Point de vue que partage aussi Kouamé Bako, un autre fidèle de la toile. « D’autres actes vont suivre. D’autres plus graves. Et c’est au peuple de savoir sur quel pied danser sinon, ce sera le règne de l’impunité », affirme-t-il. M. Bako estime que « même avec le retrait de la plainte, la justice devait et peut toujours s’auto-saisir » de l’affaire dans laquelle l’ex-ministre de la Sécurité, Simon Compaoré est accusé de « détention illégale d’arme ». Pour lui, sur cette affaire, « le problème sera plus la dépendance de notre justice dans le fond ».
Gaston Mopti Convelbo, demande aux autorités avec l’acte que viennent de poser Diabré et Compaoré pour régler leur différend, de « libérer tous les militaires et civils incarcérés (parce qu’) ils ont demandé pardon à leurs différents procès ». « Libérez-les au nom de cette même réconciliation », insiste-t-il.
Comme Convelbo, Alino Sawadogo pense qu’avec la voie que Zéphirin Diabré a empruntée pour faire la réconciliation n’est pas bonne. « Vous donnerez certainement raison à ceux qui pensent que votre véritable mission serait uniquement de réconcilier les hommes politiques », se justifie-t-il tout en voulant attendre de voir la suite.
Le pardon entre Simon Compaoré et Zéphirin Diabré, signe de l’amorce du processus de la réconciliation nationale
L’acte de réconciliation entre les leaders de l’UPC et du MPP est compréhensible et a même été salué par certains adeptes de la toile. Parmi eux, il y a celui qui se fait nommer Dao le Juriste.
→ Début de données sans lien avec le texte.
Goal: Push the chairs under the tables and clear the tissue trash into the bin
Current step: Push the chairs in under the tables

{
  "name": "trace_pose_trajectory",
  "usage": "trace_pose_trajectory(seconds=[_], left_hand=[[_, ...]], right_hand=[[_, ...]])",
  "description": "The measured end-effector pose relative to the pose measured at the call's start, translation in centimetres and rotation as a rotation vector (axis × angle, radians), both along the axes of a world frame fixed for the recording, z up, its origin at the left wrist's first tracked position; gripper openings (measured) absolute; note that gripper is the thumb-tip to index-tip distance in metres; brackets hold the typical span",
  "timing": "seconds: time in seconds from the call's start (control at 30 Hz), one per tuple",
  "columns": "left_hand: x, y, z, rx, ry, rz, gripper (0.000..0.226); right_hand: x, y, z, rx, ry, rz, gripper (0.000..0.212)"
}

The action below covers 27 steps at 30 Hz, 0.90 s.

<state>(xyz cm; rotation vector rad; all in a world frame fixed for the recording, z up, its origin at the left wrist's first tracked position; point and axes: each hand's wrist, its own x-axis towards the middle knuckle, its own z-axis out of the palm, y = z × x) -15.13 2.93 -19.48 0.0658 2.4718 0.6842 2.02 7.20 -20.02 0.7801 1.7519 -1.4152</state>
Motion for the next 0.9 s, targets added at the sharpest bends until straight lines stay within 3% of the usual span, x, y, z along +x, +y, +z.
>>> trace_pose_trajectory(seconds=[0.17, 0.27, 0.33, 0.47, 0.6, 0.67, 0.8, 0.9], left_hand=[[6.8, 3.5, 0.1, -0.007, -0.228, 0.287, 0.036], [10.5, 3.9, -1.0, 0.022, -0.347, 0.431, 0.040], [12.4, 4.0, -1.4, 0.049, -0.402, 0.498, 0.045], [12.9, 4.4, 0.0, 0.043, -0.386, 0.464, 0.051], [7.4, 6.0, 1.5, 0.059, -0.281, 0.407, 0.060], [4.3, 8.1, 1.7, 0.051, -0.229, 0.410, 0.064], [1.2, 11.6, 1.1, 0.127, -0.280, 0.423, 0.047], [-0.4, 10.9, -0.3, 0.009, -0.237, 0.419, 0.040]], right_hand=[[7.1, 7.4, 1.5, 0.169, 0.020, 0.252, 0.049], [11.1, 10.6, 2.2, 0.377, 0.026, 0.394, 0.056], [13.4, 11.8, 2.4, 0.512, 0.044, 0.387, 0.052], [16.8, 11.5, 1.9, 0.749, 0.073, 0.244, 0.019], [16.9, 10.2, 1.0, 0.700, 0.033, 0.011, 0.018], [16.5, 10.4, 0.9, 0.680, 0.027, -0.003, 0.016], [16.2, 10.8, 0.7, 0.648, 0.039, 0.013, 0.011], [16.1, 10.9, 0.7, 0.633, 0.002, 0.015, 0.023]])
Visiblement militant de l’UPC, Dao le Juriste a commenté : « C’est nous on avait déposé notre plainte depuis quatre ans déjà et la justice n’a jamais daigné examiner le dossier encore moins statuer, il faut le préciser parce que ça aura sont pesant d’or. C’est nous encore on est allés retirer notre plainte. Où se situe le problème? », s’interroge-t-il enfin. « On n’est plus libre de ses actes et mouvements selon ses humeurs dans ce pays », s’est-il défendu tout faisant observer Zéphirin Diabré et Simon Compaoré sont « libres en démocratie » de se trimbaler en justice et de décider de régler la même affaire par une autre voie comme ils le souhaitent.
Les internautes Joseph Pissiga et Heliot Saba sont du même avis que Dao le Juriste. Si pour le premier, sur la réconciliation nationale, par cet acte des deux leaders politiques, « ça commence bien », pour Heliot Saba, plus convaincu, « c’est ça la réconciliation » qu’attendent des Burkinabè qui sont divisés sur des questions socio-politiques et économiques.
L’internaute Siriki Aboubacard Kobré ne dira pas autre chose sur la polémique que : « réconciliation en marche! Soutien à vous (car) l’homme n’est jamais parfait. Ils te critiqueront quelle que soit ta position aujourd’hui mais l’histoire retiendra de toi (Zéphirin Diabré) un homme politique fort qui a incarné l’alternance ».
Lassane Baguian quant à lui salue l’acte de M. Diabré qui montre le chemin de la réconciliation aux Burkinabè. « Vraiment bel exemple monsieur le ministre d’Etat. La charité bien ordonnée commence par soi-même. On vous croit on vous suit », s’est réjoui M. Baguian.